§ **Task instructions**: For this exercise, write out the whole listing below exactly, omitting its images.

[Given information — start]

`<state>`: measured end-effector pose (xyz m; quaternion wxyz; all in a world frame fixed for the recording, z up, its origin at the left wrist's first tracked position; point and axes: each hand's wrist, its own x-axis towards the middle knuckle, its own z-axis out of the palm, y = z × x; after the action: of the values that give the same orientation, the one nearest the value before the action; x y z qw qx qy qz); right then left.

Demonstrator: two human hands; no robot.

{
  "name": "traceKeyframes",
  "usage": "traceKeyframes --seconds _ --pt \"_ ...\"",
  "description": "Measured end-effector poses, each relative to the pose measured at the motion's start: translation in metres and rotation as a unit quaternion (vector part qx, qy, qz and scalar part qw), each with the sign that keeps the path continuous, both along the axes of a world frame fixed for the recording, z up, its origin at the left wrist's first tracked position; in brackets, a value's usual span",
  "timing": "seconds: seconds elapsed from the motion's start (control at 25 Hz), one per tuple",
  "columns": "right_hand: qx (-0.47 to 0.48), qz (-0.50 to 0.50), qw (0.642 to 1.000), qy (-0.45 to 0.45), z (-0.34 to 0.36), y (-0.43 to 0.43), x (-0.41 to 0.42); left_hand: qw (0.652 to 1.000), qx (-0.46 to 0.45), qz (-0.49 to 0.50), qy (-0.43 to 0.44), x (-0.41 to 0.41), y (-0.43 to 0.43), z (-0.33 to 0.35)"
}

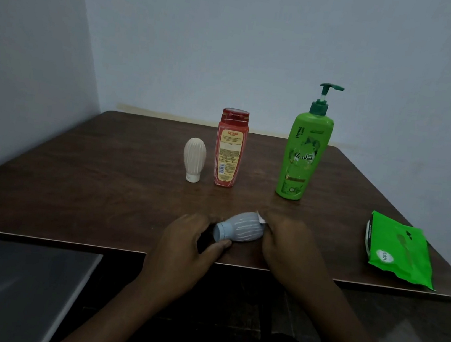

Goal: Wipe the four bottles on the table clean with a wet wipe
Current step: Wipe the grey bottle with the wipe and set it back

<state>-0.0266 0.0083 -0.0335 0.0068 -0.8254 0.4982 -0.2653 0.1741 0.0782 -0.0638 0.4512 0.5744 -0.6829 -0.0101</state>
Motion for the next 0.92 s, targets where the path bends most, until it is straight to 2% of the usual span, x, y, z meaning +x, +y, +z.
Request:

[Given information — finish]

§ **Exercise solution**:
`<state>`: measured end-effector pose (xyz m; quaternion wxyz; all in a world frame fixed for the recording, z up, its origin at the left wrist's first tracked position; point and axes: each hand's wrist, its own x-axis towards the middle knuckle, its own z-axis out of the palm, y = z × x; after the action: of the values that give the same orientation, the one nearest the value before the action; x y z qw qx qy qz); right then left.

Demonstrator: two human hands; no robot.

{
  "name": "traceKeyframes",
  "usage": "traceKeyframes --seconds _ --pt \"_ ...\"",
  "description": "Measured end-effector poses, each relative to the pose measured at the motion's start: translation in metres and rotation as a unit quaternion (vector part qx, qy, qz and scalar part qw), each with the sign that keeps the path continuous, both along the axes of a world frame fixed for the recording, z up, its origin at the left wrist's first tracked position; in brackets, a value's usual span",
  "timing": "seconds: seconds elapsed from the motion's start (control at 25 Hz), one per tuple",
  "columns": "right_hand: qx (-0.47 to 0.48), qz (-0.50 to 0.50), qw (0.642 to 1.000), qy (-0.45 to 0.45), z (-0.34 to 0.36), y (-0.43 to 0.43), x (-0.41 to 0.42); left_hand: qw (0.652 to 1.000), qx (-0.46 to 0.45), qz (-0.49 to 0.50), qy (-0.43 to 0.44), x (-0.41 to 0.41), y (-0.43 to 0.43), z (-0.33 to 0.35)"
}


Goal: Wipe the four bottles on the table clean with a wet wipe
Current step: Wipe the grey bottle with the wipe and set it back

<state>-0.0266 0.0083 -0.0335 0.0068 -0.8254 0.4982 -0.2653 0.1741 0.0782 -0.0638 0.4512 0.5744 -0.6829 -0.0101</state>
Motion for the next 0.92 s, targets where the path bends most, until it is straight to 2% of the usual span, x, y, z meaning +x, +y, +z.
Request:

The exercise output is complete.